* About this exercise
Please repeat only these lines, exactly: the one containing "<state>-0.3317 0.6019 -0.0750" and all that come after it in the material.

* Information supplied
::::::::::
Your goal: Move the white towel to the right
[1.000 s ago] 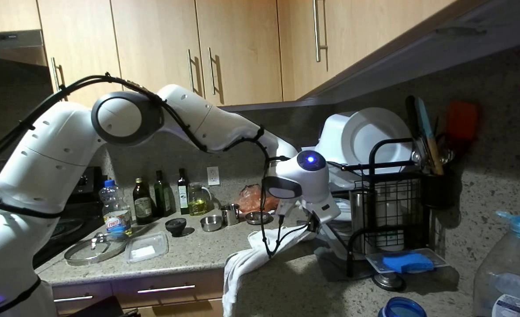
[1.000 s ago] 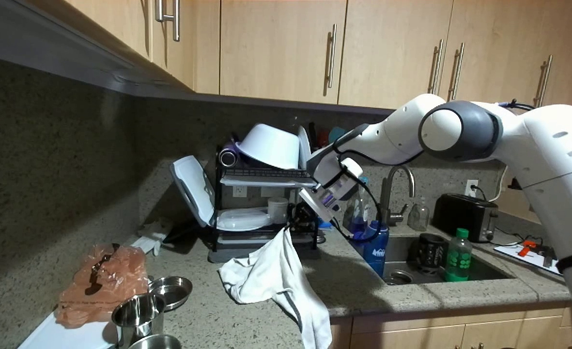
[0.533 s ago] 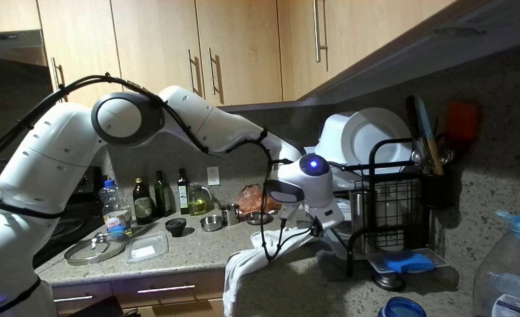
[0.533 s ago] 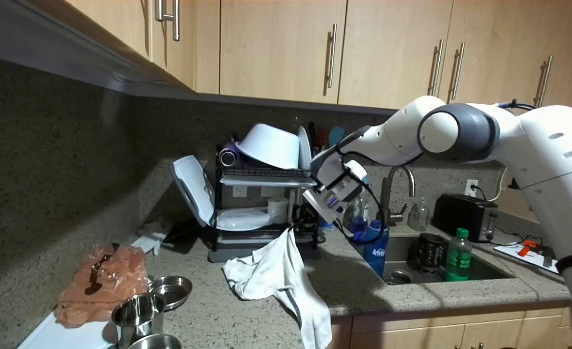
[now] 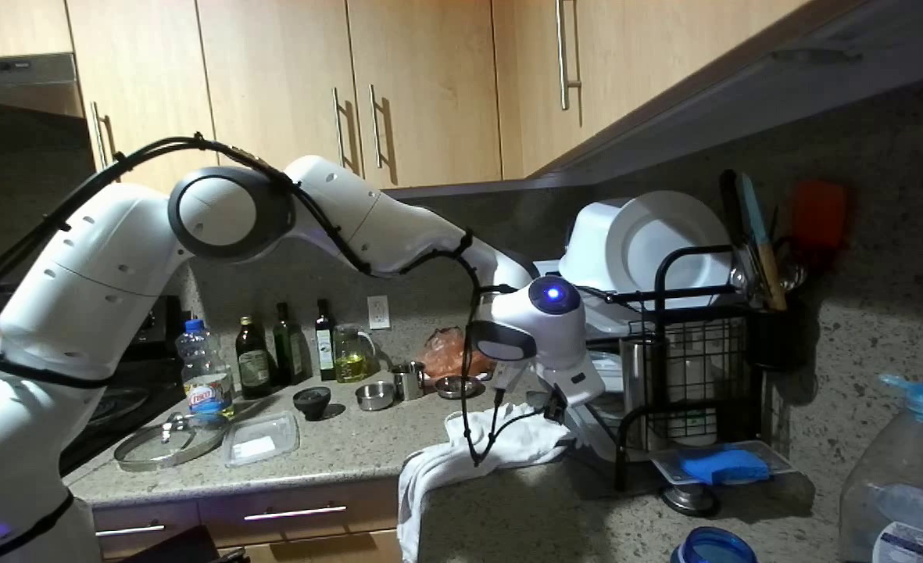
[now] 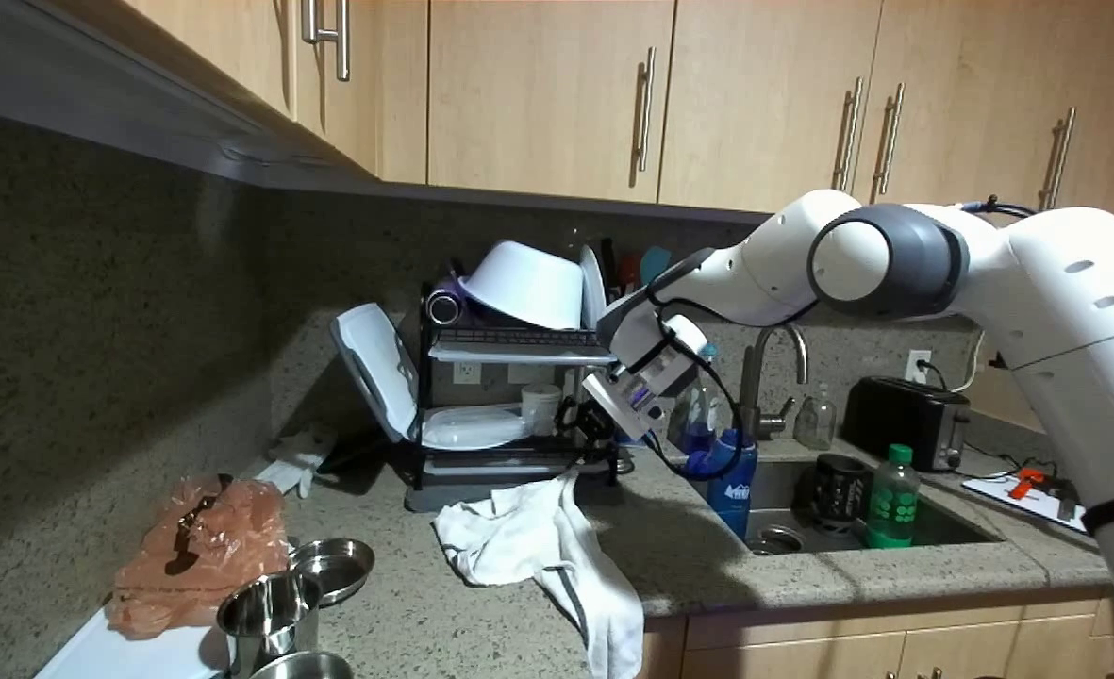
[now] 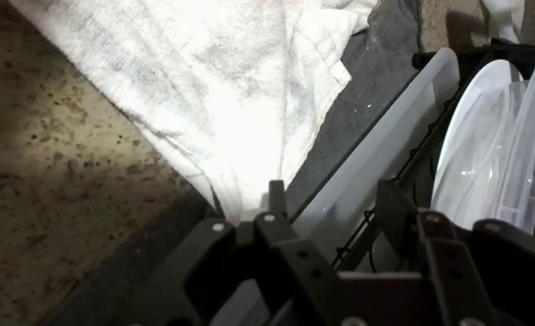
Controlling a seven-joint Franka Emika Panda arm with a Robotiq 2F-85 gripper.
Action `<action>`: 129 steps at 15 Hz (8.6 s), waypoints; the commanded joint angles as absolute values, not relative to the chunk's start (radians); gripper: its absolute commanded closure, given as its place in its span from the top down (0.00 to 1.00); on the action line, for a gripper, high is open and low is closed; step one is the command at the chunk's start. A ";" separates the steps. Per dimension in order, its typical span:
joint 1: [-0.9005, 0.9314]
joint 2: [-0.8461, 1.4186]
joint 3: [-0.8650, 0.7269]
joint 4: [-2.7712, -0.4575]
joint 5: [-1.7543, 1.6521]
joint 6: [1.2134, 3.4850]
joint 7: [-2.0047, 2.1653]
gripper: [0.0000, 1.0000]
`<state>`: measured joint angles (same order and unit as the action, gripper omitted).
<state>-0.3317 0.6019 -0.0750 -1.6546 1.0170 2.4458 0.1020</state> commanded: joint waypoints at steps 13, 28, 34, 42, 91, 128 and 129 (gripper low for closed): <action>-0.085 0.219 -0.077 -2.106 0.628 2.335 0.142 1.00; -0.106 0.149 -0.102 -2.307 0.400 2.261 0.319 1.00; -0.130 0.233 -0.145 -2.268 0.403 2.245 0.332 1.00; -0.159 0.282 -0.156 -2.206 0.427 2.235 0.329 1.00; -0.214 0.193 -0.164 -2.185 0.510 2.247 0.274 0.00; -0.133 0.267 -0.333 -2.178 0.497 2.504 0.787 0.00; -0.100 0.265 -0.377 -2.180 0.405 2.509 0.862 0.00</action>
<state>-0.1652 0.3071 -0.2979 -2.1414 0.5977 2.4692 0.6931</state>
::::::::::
* Output of the exercise
<state>-0.3317 0.6019 -0.0750 -1.6546 1.0170 2.4458 0.1020</state> commanded: joint waypoints at steps 13, 28, 34, 42, 91, 128 and 129 (gripper low for closed): <action>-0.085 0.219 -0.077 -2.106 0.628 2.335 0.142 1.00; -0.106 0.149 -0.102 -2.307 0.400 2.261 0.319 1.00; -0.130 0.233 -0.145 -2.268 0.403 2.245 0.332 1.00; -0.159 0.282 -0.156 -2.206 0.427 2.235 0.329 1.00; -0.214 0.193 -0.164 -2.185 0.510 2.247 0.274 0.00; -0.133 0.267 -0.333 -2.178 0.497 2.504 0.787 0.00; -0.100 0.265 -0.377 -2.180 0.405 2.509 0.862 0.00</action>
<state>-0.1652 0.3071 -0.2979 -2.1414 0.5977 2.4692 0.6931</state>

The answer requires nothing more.